The next Apple announcement a day away is anticipating the world of industry. What's Tim Cook going to unveil next — and how is this going to affect our lives? If the launches of tomorrow harken a new iPhone or a wearable gadget, one thing we can be sure of is that the presentations will be of the highest calibre.
Apple executives have delivered some of the best presentations in the company in the last three decades. Since Steve Jobs 'launch of the first iMac in 1998 to Tim Cook's keynote at the Worldwide Developers' Conference last year, Apple has acted for years as an outstanding model for effective content and distribution. As we get ready for Cupertino's next major product launch in September, let's look back at some of the presentation strategies that made Apple announcements so brilliant in past. Take note of this list below if you want to pose it like Steve Jobs and follow these tips next time you get up on stage.

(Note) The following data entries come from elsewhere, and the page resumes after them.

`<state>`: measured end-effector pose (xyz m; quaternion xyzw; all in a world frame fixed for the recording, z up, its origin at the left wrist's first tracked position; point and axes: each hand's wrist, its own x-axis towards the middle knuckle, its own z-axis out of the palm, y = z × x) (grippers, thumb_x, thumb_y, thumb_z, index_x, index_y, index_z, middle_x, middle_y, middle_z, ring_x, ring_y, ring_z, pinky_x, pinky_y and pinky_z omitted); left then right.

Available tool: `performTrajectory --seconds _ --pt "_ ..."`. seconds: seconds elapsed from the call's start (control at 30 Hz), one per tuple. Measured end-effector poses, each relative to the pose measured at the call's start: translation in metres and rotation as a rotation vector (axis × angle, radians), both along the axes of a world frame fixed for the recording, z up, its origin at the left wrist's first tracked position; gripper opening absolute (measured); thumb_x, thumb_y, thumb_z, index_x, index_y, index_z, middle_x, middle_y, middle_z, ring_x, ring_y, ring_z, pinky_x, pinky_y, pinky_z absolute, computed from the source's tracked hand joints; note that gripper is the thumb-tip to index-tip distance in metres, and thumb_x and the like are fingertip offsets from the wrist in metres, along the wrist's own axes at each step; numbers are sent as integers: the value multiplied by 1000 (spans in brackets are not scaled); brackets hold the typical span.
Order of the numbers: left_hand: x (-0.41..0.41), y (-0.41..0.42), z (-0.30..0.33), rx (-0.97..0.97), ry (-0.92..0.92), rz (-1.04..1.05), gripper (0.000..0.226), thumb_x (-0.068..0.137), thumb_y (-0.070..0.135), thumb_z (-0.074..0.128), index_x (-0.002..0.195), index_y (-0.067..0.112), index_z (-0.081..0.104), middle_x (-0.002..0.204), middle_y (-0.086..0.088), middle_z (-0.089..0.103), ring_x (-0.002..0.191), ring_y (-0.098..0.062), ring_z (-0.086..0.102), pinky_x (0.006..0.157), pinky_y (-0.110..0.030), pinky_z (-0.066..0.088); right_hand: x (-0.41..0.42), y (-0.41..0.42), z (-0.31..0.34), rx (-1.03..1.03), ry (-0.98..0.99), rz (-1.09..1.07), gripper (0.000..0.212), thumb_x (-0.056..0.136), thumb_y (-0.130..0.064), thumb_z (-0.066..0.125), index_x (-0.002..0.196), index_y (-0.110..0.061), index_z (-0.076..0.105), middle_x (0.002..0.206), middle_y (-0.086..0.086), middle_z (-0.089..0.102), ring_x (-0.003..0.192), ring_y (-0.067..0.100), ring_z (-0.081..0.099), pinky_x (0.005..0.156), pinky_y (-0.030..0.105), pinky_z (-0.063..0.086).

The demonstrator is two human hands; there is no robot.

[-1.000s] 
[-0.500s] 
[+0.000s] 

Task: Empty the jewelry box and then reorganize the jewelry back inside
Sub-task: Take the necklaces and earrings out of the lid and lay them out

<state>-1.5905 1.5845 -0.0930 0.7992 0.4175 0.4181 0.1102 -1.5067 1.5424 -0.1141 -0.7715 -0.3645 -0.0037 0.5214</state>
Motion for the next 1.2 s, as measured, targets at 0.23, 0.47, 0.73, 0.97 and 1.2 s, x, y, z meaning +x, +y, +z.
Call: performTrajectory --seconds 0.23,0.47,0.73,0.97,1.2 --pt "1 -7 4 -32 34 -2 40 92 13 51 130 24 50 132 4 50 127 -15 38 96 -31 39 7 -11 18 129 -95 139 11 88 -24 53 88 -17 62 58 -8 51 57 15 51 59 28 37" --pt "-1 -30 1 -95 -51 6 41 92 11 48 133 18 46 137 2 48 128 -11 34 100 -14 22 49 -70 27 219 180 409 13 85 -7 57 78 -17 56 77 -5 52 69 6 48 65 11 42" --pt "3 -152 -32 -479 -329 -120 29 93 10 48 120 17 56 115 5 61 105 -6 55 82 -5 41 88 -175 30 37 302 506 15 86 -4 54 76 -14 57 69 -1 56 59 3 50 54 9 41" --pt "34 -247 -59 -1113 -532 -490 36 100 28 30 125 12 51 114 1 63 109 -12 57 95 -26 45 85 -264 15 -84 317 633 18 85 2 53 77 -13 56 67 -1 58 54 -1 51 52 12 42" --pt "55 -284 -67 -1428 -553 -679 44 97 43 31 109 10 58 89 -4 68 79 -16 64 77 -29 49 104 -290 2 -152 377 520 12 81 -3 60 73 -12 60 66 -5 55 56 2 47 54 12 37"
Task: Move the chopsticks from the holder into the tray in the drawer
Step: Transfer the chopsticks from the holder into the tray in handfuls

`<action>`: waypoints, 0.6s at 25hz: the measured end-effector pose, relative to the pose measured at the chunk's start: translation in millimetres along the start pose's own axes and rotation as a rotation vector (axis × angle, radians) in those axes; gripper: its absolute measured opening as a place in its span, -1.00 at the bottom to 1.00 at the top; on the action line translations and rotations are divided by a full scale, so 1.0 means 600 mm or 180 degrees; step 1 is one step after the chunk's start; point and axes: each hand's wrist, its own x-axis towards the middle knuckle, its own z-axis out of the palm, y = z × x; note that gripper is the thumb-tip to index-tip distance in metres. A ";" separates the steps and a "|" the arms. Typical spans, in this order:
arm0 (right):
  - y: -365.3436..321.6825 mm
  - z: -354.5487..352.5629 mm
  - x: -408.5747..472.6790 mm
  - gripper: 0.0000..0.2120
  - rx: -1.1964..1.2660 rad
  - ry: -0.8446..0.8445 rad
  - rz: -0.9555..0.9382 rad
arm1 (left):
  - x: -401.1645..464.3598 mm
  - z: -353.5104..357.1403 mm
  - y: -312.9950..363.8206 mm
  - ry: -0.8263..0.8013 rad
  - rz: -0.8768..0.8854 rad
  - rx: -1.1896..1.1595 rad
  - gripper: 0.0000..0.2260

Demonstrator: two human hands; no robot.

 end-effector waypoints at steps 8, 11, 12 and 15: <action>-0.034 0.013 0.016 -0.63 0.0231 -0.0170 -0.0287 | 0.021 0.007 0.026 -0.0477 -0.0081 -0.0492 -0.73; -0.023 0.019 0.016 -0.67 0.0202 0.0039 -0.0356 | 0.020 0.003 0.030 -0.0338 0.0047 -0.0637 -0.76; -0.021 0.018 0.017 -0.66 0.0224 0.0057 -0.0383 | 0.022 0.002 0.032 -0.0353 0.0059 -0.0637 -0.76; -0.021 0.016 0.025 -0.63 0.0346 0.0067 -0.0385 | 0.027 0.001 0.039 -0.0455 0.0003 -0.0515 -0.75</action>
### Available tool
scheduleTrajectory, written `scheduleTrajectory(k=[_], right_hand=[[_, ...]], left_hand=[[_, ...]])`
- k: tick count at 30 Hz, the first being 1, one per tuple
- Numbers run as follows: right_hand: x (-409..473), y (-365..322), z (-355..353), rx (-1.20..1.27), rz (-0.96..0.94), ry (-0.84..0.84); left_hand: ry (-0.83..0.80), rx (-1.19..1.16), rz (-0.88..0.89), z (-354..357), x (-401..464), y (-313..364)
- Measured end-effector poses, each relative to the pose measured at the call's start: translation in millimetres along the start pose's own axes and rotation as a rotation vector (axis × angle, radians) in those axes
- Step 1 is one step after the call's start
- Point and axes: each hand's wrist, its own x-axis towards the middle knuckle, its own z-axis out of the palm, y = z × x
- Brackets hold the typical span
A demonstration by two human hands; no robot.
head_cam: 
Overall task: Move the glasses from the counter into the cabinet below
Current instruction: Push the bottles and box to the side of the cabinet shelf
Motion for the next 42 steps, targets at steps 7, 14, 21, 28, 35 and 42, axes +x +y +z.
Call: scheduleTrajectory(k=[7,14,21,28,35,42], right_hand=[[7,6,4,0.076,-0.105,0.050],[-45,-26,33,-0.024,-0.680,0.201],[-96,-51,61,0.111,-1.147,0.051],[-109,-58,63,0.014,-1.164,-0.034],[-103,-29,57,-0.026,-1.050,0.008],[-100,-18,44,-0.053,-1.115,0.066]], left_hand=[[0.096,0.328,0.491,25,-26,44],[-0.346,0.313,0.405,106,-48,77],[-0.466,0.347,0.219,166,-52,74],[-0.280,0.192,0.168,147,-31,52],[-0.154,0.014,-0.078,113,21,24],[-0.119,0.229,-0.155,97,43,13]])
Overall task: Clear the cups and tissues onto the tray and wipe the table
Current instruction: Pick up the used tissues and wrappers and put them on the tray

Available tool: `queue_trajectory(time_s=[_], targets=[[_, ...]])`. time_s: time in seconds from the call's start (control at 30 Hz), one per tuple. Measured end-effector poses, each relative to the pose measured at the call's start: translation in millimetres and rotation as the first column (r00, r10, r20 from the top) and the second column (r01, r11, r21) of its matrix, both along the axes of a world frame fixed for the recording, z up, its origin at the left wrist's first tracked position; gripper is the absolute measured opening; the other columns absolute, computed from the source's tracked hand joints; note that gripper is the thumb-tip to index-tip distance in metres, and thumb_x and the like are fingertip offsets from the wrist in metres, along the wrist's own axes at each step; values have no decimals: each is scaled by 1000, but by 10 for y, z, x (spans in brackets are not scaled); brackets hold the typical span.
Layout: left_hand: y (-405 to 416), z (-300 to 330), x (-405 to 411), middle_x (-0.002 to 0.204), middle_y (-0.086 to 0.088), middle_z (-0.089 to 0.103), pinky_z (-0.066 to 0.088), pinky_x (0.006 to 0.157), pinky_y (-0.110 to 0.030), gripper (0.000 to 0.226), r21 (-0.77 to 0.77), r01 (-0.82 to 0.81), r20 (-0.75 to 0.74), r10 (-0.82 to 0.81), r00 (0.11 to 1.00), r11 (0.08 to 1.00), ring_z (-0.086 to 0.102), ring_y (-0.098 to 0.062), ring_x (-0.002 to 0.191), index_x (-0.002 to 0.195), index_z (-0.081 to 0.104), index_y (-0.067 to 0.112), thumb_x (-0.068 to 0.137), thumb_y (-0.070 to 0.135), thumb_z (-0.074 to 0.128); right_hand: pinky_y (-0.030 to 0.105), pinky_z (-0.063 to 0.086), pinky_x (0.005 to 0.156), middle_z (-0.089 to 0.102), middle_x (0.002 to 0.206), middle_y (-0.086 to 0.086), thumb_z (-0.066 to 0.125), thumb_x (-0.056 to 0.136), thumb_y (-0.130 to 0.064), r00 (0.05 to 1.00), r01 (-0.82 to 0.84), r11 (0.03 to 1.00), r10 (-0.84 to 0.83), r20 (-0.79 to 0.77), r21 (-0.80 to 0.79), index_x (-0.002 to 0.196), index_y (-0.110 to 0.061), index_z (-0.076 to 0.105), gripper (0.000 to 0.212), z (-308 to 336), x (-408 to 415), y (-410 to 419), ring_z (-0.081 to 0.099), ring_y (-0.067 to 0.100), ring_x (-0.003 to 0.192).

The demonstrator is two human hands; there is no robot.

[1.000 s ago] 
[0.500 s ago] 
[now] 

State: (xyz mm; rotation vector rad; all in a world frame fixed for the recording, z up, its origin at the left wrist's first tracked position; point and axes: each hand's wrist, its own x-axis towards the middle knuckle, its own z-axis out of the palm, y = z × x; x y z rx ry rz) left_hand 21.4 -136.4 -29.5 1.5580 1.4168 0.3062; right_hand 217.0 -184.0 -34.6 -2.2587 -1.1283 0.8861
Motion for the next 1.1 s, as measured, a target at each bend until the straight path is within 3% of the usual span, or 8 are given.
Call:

1. Keeping Your Message Short, Simple and Precise:
Apple sticks to its elegant, simple design — and its presentations are no different. All in an Apple presentation is built from language to visuals to express as simply as possible a single message. This commitment to clarity and simplicity ensures that Apple hearings with the exact message that Apple wants to spread from these presentations. Carmine Gallo, a communications expert, commends Apple managers for making sure their headlines are of less than 140 characters so that media and audience members can tweet them exactly what they said on stage. Look at Twitter after the announcement tomorrow — you might only notice the same titles from the mouth of Tim Cook.
2. Bringing Raw Data Alive with Visuals:
Steve Jobs understood that powerful imaging is important. Jobs was interested in highlighting how fine the latest Apple computer was when it announced the 2008 MacBook Air launch. He showed them using an image of the manilla envelope instead of just telling his audience the computer's impressive dimensions. "It's so small," he said, "even fits into one of those envelopes we saw floating around the office." Jobs was able to spread his message much more convincingly than with numbers and text by themselves. Visuals that help your audience remember your Message are scientifically proven. Several studies have shown that text-based content is 42% more memorable in conjunction with pictures.
3. Preparing for The Unexpected:
Steve Jobs' clicker disappointed him well known at the Macworld Conference in 2007. Steve kept his composure instead of tossing the horrible plastic piece on the ground or storming off the stage. He made a joke in order to make audiences quick and then began with Apple co-founder Steve Wozniak at high school on a story about his adventures. The clicker was working again in a matter of minutes, and Steve was able to start the chat. This can be like hours when you are up on stage without a backup. Steve Jobs seemed normal, but he was careful in his preparations — when the clickers stopped working, he prepared anecdotes.
4. Planning for The Wow Moment:
Steve Jobs was popular, particularly when it came to presentation, for its bold statements and bold choices. Jobs learned how to interact with an audience and how to appreciate it. The introduction of the iPhone in 2007 at Jobs offers a perfect example of such a "wow" moment. "Today, three innovative products are being launched," Steve started. "A broadcast iPod with touch controls is the first one." The second is a mobile telephone revolutionary. The third is a powerful device to communicate with the Internet. "He repeats the following lines when the audience starts to cheer. "You 're receiving it? Three specific machines are not. And the crowd got crazy. This is just one tool.
For every presentation, you can keep the audience engaged, excited, by baking a shocking "wow" moment — because they never know what they should expect.